É possível assistir ao documentário A descoberta do mundo, sobre Clarice Lispector, dirigido por Taciana Oliveira, (em cartaz no Cine Brasília, na EQS 106/107) como quem folheia um álbum de família ou uma fotobiografia em movimento, com a mixagem de linguagens que o cinema propicia e mobiliza. O filme desmistifica a imagem de esfinge inalcançável sobre a escritora. É um filme de Clarice por Clarice.
A voz e o olhar da autora de Água viva ocupam o primeiro plano da narrativa, construída, principalmente, a partir de trechos de crônicas lidos por leitores anônimos ou célebres ou por depoimentos de Clarice de viva voz. "Com todo o perdão da palavra, sou um mistério para mim mesma", diz a escritora em trecho do filme.
O documentário revela que, a par da dimensão insondável, Clarice também era uma mulher simples, capaz das reações mais ternas e maternas: "Há três coisas para as quais eu nasci e para as quais eu dou minha vida. Nasci para amar os outros, nasci para escrever, e nasci para criar meus filhos. O 'amar os outros' é tão vasto que inclui até perdão para mim mesma, com o que sobra."
Mas ela alerta que o amor poderia se manifestar, algumas vezes, em forma de farpas. Na vida cotidiana, ela era simples; na vida literária, ela era misteriosa. Há histórias pungentes, como narrada sobre o filho aflito, a quem ela afaga. "Se Deus cuida até dos passarinhos por quê não cuidaria de você?"

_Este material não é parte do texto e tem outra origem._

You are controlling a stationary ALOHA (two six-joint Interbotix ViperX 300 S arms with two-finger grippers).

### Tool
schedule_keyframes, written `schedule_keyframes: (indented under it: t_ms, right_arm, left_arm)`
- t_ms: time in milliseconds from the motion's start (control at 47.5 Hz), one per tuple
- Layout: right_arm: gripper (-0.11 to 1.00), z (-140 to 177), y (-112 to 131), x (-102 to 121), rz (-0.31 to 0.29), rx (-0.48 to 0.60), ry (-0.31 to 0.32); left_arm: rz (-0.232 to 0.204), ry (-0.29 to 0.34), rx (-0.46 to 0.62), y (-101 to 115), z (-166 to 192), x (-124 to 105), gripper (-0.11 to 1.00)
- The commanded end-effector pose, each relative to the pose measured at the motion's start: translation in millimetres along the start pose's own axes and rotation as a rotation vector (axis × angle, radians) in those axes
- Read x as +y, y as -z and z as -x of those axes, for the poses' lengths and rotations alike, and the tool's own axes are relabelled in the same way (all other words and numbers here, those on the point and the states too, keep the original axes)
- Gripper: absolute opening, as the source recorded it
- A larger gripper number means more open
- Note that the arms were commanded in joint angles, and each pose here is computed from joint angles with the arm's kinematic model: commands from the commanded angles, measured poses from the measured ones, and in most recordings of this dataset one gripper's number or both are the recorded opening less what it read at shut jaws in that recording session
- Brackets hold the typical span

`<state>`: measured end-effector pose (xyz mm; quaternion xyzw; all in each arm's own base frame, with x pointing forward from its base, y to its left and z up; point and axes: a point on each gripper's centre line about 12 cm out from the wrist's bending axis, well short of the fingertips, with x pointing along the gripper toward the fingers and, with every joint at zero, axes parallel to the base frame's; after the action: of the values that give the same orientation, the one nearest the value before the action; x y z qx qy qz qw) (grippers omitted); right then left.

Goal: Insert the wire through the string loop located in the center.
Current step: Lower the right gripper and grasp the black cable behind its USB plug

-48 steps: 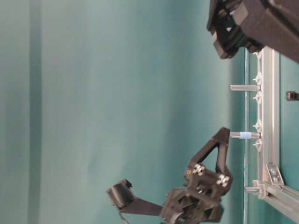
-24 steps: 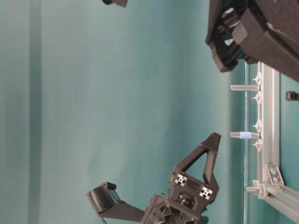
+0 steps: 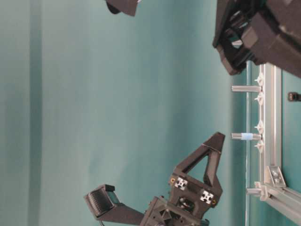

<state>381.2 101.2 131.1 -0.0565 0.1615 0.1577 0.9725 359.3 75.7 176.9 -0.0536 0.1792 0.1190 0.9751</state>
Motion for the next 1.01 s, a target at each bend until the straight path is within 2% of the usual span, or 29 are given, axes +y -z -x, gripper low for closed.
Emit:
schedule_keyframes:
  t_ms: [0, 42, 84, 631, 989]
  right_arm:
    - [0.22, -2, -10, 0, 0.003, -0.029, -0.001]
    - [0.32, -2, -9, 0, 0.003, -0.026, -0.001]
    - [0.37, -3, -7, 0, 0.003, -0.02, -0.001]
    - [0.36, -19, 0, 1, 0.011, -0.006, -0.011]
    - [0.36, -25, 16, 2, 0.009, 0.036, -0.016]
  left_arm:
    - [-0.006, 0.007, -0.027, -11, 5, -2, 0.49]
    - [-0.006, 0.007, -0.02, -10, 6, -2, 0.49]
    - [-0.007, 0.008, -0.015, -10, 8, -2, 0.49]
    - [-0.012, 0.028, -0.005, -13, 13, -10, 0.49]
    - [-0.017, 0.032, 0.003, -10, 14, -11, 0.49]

O filme utiliza depoimentos e documentos, mas escapa da narrativa enfadonha porque o álbum de família interage em uma montagem de choque com as imagens da música das ondas do mar, tão presente na ficção e na vida de Clarice, com as ressonâncias simbólicas do inconsciente, do feminino, do indomável e da eternidade. O que nos empurra para o território da poesia.